§ **Task brief**: Find "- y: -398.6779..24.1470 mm" and "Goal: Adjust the" in the records below. Copy the lines holding them and every line between, exactly, and no others.
------
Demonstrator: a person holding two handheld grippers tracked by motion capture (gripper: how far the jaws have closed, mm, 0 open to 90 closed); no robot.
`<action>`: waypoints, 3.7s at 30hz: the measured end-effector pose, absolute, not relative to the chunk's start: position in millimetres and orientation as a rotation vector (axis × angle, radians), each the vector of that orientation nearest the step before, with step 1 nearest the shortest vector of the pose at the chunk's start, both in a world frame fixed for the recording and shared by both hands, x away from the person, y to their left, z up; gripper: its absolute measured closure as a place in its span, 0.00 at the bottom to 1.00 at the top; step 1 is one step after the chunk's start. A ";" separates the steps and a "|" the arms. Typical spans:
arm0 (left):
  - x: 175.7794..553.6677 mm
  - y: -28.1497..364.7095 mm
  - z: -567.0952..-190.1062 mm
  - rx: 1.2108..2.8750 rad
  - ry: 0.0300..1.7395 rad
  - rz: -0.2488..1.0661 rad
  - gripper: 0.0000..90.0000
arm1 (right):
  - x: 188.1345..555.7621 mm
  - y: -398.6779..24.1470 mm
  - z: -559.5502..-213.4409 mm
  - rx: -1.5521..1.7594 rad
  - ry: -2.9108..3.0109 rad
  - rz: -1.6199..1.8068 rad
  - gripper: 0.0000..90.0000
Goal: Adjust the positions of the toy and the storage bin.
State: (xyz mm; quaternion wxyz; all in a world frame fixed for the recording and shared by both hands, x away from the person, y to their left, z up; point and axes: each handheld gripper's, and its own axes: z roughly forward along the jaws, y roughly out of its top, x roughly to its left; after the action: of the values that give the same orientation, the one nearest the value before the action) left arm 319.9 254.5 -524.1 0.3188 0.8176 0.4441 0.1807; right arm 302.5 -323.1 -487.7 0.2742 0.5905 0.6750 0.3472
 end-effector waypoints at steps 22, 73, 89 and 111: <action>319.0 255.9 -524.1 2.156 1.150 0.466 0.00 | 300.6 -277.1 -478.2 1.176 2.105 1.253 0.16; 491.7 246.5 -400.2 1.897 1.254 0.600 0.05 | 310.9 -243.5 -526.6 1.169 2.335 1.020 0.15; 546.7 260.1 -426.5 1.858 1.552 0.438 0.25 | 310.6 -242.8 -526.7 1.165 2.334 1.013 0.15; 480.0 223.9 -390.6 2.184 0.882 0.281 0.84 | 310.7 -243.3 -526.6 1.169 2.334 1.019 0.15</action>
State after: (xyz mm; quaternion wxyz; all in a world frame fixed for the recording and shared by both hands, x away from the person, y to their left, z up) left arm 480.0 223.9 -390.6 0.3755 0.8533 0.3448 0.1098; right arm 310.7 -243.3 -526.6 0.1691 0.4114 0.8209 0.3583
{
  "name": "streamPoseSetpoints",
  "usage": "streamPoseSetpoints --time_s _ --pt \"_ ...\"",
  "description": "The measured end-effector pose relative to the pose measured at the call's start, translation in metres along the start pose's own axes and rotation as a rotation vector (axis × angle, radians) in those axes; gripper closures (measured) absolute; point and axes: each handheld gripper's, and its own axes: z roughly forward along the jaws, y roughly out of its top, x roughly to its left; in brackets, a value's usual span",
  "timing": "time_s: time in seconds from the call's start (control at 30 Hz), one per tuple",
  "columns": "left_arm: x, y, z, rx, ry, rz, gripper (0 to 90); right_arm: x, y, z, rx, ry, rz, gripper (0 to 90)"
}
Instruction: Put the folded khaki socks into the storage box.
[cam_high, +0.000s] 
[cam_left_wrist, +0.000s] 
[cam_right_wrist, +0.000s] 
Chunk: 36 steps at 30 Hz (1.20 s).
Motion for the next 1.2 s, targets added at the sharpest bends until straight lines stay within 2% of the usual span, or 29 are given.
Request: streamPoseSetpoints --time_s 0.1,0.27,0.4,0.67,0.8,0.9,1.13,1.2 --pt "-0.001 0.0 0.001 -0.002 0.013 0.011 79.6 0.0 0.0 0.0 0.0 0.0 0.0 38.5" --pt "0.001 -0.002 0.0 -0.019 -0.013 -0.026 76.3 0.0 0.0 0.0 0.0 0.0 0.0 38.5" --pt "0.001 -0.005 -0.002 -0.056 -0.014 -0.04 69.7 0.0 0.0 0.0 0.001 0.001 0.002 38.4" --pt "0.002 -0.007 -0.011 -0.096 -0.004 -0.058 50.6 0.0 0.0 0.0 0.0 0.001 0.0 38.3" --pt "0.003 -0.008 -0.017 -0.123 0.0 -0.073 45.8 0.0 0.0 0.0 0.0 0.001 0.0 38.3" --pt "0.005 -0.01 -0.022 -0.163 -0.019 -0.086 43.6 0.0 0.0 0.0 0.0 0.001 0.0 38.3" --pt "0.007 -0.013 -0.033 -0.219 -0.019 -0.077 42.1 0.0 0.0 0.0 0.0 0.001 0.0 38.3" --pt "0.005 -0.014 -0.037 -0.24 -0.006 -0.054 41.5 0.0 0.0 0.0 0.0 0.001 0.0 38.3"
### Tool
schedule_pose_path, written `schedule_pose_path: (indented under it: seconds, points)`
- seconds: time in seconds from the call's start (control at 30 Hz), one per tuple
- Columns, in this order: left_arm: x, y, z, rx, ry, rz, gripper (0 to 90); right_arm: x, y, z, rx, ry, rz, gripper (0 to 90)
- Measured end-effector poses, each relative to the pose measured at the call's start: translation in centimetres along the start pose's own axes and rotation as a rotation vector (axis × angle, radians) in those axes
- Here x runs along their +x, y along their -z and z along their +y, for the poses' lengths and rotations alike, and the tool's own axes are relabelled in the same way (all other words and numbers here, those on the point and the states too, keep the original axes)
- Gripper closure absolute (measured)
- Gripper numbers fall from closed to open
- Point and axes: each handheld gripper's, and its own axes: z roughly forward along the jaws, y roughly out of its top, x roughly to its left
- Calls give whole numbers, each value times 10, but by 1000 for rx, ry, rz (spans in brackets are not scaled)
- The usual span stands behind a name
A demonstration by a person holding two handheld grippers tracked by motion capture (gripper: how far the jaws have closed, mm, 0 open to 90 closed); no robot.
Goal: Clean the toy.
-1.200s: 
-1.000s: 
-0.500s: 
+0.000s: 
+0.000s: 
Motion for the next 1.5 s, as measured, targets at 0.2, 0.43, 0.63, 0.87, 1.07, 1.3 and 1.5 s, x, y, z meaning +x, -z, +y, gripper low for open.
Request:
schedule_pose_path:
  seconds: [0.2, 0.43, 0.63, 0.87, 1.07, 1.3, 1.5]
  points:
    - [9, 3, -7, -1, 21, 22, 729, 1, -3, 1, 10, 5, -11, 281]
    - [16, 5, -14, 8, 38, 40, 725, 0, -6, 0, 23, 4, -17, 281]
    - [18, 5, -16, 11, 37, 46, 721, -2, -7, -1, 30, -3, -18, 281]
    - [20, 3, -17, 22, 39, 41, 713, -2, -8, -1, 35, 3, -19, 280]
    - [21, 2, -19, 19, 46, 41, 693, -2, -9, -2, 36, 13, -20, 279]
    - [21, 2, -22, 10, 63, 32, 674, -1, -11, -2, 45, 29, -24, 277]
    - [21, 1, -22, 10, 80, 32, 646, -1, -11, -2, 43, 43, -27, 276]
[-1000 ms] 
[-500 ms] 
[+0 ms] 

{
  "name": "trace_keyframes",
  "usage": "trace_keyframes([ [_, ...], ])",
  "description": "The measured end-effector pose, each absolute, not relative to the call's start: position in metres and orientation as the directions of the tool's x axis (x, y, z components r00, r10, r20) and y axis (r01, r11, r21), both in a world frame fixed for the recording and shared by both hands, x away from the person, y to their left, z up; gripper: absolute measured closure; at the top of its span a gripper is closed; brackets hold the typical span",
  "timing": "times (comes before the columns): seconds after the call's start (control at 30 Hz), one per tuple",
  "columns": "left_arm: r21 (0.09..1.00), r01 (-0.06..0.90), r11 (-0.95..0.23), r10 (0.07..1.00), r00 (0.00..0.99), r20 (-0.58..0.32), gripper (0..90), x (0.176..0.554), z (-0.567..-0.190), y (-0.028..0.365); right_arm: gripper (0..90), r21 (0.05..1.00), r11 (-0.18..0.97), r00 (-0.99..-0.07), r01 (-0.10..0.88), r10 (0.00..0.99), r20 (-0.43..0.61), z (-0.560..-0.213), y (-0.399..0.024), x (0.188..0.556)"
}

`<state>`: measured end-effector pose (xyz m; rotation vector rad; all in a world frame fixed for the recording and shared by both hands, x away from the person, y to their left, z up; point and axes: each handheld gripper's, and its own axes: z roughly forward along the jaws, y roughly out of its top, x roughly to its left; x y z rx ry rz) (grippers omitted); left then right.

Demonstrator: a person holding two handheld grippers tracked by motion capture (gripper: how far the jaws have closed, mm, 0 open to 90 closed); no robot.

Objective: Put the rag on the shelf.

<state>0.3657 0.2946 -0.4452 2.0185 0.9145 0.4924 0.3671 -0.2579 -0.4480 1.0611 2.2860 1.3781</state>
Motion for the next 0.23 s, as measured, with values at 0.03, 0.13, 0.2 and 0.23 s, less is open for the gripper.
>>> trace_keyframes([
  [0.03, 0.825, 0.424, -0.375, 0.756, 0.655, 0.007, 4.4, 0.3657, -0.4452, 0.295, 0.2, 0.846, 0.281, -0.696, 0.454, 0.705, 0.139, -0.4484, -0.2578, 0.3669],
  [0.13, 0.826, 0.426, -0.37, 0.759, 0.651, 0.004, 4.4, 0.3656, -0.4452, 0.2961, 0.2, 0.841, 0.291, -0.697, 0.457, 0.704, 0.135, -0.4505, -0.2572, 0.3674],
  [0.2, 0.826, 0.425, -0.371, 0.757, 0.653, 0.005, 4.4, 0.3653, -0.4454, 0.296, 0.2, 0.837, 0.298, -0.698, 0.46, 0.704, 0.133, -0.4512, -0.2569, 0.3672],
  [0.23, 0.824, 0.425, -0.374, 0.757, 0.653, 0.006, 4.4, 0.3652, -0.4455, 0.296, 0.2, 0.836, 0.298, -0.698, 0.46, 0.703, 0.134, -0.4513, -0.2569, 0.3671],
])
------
§ **Output for this exercise**:
  - y: -398.6779..24.1470 mm
  - z: -559.5502..-213.4409 mm
  - rx: -1.5521..1.7594 rad
  - ry: -2.9108..3.0109 rad
  - rz: -1.6199..1.8068 rad
  - gripper: 0.0000..90.0000
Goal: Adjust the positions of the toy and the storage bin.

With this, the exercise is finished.